L'inéligibilité, obligatoire ou pas
Il y a semble-t-il eu un très gros malentendu au procès du Rassemblement national. Jusqu'à mercredi dernier et après six semaines d'audience, la défense de Marine Le Pen semblait convaincue qu'elle n'était pas concernée par la loi rendant obligatoire, automatique, la peine complémentaire d'inéligibilité de cinq ans en cas de condamnation pour détournement de fonds publics (elle était auparavant facultative).
Ce caractère obligatoire, que la défense de la triple candidate à la présidentielle datait à 2017, remonte en fait à la loi dite "Sapin 2", entrée en vigueur le 11 décembre 2016, comme l'a rappelé le parquet mercredi. Soit, à 20 jours près, dans la période des faits reprochés à Marine Le Pen (2011-2016).
"Vous comprenez bien que dans le cas qui me concerne, une automaticité a évidemment des conséquences extrêmement graves", a réagi Marine Le Pen à la barre. "Cela aurait pour effet de me priver d'être candidate à la présidentielle, voilà".
Si le tribunal reconnaissait Marine Le Pen coupable de détournement de fonds publics, il pourrait cependant, "par une décision spécialement motivée", décider de ne pas la condamner à une peine d'inéligibilité.
Au vu des enjeux dans cette affaire, on peut imaginer que le tribunal comptait de toutes façons motiver une telle décision, dans un sens ou dans l'autre.
C'est qui, Marine Le Pen ?
Condamnation, appel et pourvoi en cassation
Si Marine Le Pen est condamnée à l'issue de ce procès, il est probable qu'elle fasse appel. Dans ce cas, la peine d'inéligibilité serait suspendue jusqu'au nouveau procès. Et si elle est condamnée par la cour d'appel, elle formera vraisemblablement un pourvoi en cassation, également suspensif.
Si l'on compare les délais habituels de la justice à l'agenda politique de Marine Le Pen, on peut imaginer que la décision du procès en cours serait rendue d'ici trois mois, qu'un procès en appel se tiendrait un an plus tard, avec de nouveau trois mois avant le rendu d'une décision en appel - soit juin 2026 environ.
Reste ensuite l'étape du pourvoi, avant que la décision de justice ne soit définitive.
En matière pénale, la Cour de cassation rend en moyenne ses arrêts en cinq mois.
Mais si le dossier est complexe ou les avocats très pointilleux, ce délai peut largement s'étirer: deux ans, par exemple, entre le pourvoi de François Fillon et la décision de la Cour de cassation (mai 2022-avril 2024).
Il est donc tout à fait envisageable qu'il n'y ait pas de décision définitive dans ce dossier avant la présidentielle de 2027. Et si Marine Le Pen devait être élue présidente de la République, la procédure serait suspendue le temps de son mandat.
L'exécution provisoire
L'appel est suspensif... sauf si le tribunal assortit la peine d'une "exécution provisoire" - ce qui veut dire qu'elle s'applique dès la condamnation, qu'il y ait appel ou non.
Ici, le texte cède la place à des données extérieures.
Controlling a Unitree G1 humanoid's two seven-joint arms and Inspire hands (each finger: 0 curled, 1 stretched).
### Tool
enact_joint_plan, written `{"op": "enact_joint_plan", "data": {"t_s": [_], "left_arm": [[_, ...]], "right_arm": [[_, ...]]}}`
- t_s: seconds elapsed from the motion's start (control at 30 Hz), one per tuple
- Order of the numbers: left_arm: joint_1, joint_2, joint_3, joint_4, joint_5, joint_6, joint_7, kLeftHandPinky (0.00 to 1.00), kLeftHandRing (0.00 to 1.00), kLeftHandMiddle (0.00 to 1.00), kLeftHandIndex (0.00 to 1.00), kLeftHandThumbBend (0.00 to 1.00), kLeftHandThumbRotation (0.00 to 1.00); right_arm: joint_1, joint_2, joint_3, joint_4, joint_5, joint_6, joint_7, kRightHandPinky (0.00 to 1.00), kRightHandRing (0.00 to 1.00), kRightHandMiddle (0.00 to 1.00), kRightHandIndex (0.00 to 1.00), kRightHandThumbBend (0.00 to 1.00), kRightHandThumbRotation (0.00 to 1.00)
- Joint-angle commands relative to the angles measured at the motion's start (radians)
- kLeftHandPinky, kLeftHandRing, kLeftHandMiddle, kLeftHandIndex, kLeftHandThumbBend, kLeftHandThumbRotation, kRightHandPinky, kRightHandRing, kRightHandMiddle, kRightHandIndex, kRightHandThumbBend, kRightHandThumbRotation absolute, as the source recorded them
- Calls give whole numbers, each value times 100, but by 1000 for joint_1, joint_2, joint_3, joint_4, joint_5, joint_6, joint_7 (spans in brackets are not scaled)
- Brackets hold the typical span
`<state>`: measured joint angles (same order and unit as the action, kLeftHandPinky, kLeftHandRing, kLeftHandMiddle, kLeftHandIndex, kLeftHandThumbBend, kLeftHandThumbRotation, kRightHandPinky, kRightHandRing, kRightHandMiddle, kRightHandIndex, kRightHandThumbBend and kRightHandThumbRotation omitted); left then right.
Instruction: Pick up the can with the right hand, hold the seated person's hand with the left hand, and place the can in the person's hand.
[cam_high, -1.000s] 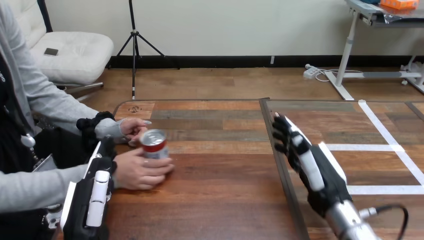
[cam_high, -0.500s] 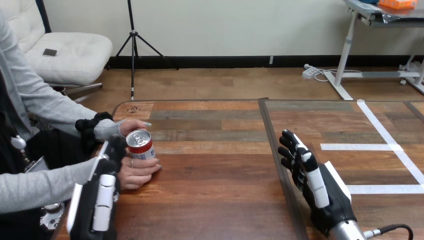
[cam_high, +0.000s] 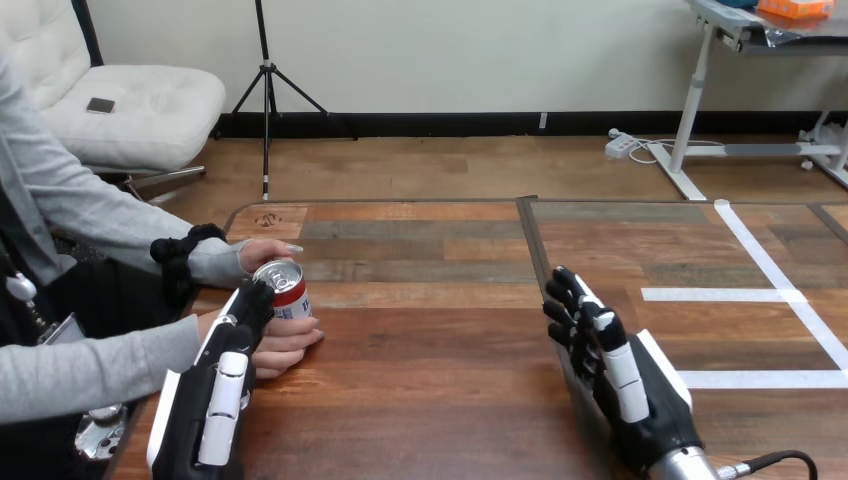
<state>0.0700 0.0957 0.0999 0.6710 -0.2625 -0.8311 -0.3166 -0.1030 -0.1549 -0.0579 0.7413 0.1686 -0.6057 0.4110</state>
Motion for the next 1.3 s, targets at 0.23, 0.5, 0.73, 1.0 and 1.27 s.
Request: {"op": "enact_joint_plan", "data": {"t_s": [0.23,0.5,0.73,1.0,1.27], "left_arm": [[-73,3,5,-38,33,33,13,100,96,92,91,54,95],[-83,-1,12,-32,33,36,18,100,96,92,90,50,96],[-87,-21,21,-37,-18,53,-10,100,97,93,91,46,93],[-79,-26,22,-58,-54,83,-44,100,98,96,93,39,89],[-82,-23,29,-50,-22,73,-29,100,97,95,93,37,88]], "right_arm": [[-46,29,-31,-24,38,-16,-8,98,94,96,96,92,100],[-53,35,-40,-15,28,-12,-30,98,94,95,95,92,100],[-57,40,-46,-16,31,0,-33,97,93,94,94,94,100],[-59,42,-50,-20,32,9,-32,97,92,93,93,94,100],[-60,47,-51,-26,31,19,-38,95,92,92,93,95,100]]}}
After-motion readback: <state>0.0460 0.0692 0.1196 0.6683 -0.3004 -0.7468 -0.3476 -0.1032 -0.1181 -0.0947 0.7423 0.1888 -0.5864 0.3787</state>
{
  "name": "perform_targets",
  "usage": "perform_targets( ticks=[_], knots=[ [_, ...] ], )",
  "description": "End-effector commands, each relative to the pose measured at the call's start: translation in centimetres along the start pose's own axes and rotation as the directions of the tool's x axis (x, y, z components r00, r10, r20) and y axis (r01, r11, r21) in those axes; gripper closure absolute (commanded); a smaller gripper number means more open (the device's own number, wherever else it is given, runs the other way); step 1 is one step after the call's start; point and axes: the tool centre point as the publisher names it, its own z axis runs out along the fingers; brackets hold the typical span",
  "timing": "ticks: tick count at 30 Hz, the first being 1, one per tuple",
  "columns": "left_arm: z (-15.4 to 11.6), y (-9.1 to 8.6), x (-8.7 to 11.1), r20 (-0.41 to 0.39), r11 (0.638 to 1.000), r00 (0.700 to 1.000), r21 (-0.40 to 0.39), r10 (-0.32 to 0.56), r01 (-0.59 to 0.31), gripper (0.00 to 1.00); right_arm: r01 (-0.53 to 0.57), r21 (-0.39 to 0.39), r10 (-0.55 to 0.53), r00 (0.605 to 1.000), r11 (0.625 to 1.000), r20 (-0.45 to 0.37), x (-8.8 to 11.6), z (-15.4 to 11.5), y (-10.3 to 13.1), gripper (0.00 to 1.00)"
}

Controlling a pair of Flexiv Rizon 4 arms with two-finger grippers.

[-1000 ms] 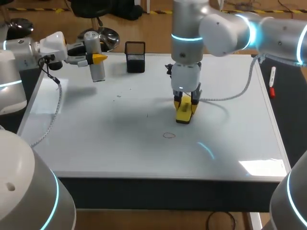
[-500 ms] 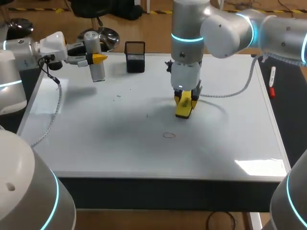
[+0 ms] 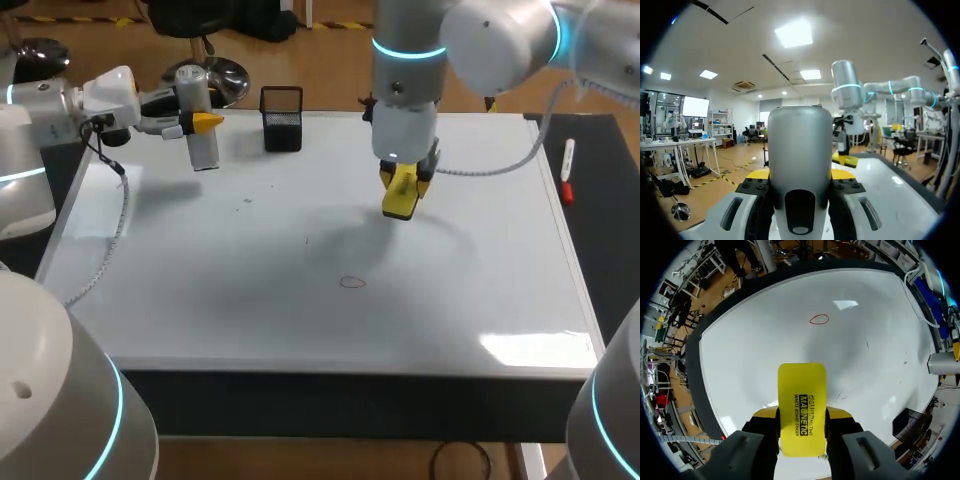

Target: Pick up the inspection probe, press it on each red-marked spot on the whiteboard one by one, put down the probe, pick up the eraser, and wipe off all the red marks.

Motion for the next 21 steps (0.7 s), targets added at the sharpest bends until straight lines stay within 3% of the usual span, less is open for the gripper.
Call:
perform_targets(
  ticks=[1, 6, 11, 21],
  knots=[
    [0.0, -0.1, 0.2, 0.005, 1.0, 1.0, -0.001, 0.002, -0.002, 1.0, -0.005, -0.019, 0.005, 1.0, 1.0, 0.012, 0.2, 0.4, -1.2, 1.0],
    [0.0, -0.1, 0.2, 0.005, 1.0, 1.0, -0.001, 0.002, -0.002, 1.0, -0.013, -0.032, 0.014, 0.999, 0.999, 0.043, 0.3, -0.1, -3.4, 1.0],
    [0.0, -0.1, 0.2, 0.005, 1.0, 1.0, -0.001, 0.002, -0.002, 1.0, -0.048, -0.043, 0.047, 0.999, 0.998, -0.004, 0.6, 0.1, -7.0, 1.0],
    [0.0, -0.1, 0.2, 0.005, 1.0, 1.0, -0.001, 0.002, -0.002, 1.0, -0.121, -0.075, 0.121, 0.993, 0.99, -0.007, 0.7, -0.5, -14.2, 1.0]
  ],
)
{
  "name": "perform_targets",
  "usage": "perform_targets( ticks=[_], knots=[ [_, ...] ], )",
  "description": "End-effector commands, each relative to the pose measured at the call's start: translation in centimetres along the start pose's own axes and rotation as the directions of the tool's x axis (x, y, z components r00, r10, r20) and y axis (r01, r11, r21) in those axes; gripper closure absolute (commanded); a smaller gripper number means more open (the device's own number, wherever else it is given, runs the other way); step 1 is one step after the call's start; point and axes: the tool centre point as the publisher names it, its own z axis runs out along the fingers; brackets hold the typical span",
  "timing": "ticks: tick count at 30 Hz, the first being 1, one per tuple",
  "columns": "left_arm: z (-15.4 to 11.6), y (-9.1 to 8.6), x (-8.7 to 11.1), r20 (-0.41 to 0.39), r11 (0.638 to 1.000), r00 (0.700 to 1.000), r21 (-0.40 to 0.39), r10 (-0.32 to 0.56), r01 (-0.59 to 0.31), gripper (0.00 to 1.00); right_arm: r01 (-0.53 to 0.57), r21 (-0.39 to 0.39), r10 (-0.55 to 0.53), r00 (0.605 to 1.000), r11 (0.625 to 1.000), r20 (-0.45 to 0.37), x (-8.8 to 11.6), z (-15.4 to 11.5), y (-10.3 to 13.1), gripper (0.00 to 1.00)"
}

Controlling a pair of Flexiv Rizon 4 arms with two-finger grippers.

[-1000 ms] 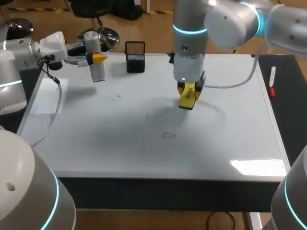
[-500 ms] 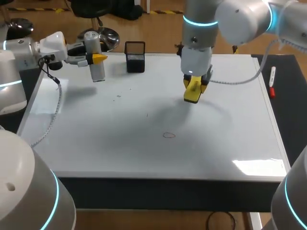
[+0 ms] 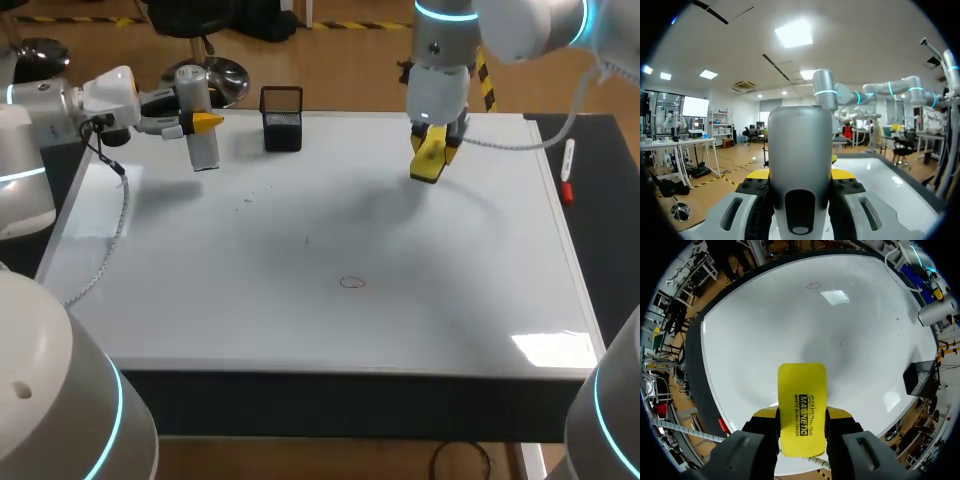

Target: Pick up the inspection probe, press it on each red-marked spot on the whiteboard one by one, put down the probe, pick up the eraser, and wipe off all the red marks.

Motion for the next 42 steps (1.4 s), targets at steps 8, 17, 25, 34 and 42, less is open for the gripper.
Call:
perform_targets(
  ticks=[8, 17, 25, 34, 42],
  knots=[
    [0.0, -0.1, 0.2, 0.005, 1.0, 1.0, -0.001, 0.002, -0.002, 1.0, -0.124, -0.039, 0.121, 0.991, 0.992, -0.053, -0.8, 0.1, -8.0, 1.0],
    [0.0, -0.1, 0.2, 0.005, 1.0, 1.0, -0.001, 0.002, -0.002, 1.0, -0.187, -0.035, 0.185, 0.982, 0.982, -0.046, -0.3, 0.8, -10.2, 1.0],
    [0.0, -0.1, 0.2, 0.005, 1.0, 1.0, -0.001, 0.002, -0.002, 1.0, -0.219, -0.01, 0.218, 0.976, 0.976, -0.023, 0.3, 0.9, -10.3, 1.0],
    [0.0, -0.1, 0.2, 0.005, 1.0, 1.0, -0.001, 0.002, -0.002, 1.0, -0.219, -0.01, 0.218, 0.976, 0.976, -0.023, 0.3, 0.9, -10.3, 1.0],
    [0.0, -0.1, 0.2, 0.005, 1.0, 1.0, -0.001, 0.002, -0.002, 1.0, -0.219, -0.01, 0.218, 0.976, 0.976, -0.023, 0.3, 0.9, -10.3, 1.0]
  ],
)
Marine Le Pen ne devrait cependant pas, si le cas se présentait, perdre son mandat de députée à l'Assemblée nationale.
Le Conseil constitutionnel, de manière constante, refuse en effet de déchoir de leur mandat les parlementaires condamnés à une peine d'inéligibilité, tant que la décision n'est pas définitive.
L'argument - étonnant car il vide de sens le principe même de l'exécution provisoire - avait notamment justifié le rejet de la demande de déchéance de mandat de l'ancien sénateur socialiste Jean-Noël Guérini, en 2021.
Mais une éventuelle exécution provisoire pourrait toutefois peser lourd dans la balance. Car qui sait comment le Conseil constitutionnel, chargé d'enregistrer et d'examiner les candidatures à la présidence de la République, accueillerait celle d'une prétendante sous le coup d'une peine d'inéligibilité en cours ? Là-dessus, il n'y a pour l'heure pas de jurisprudence.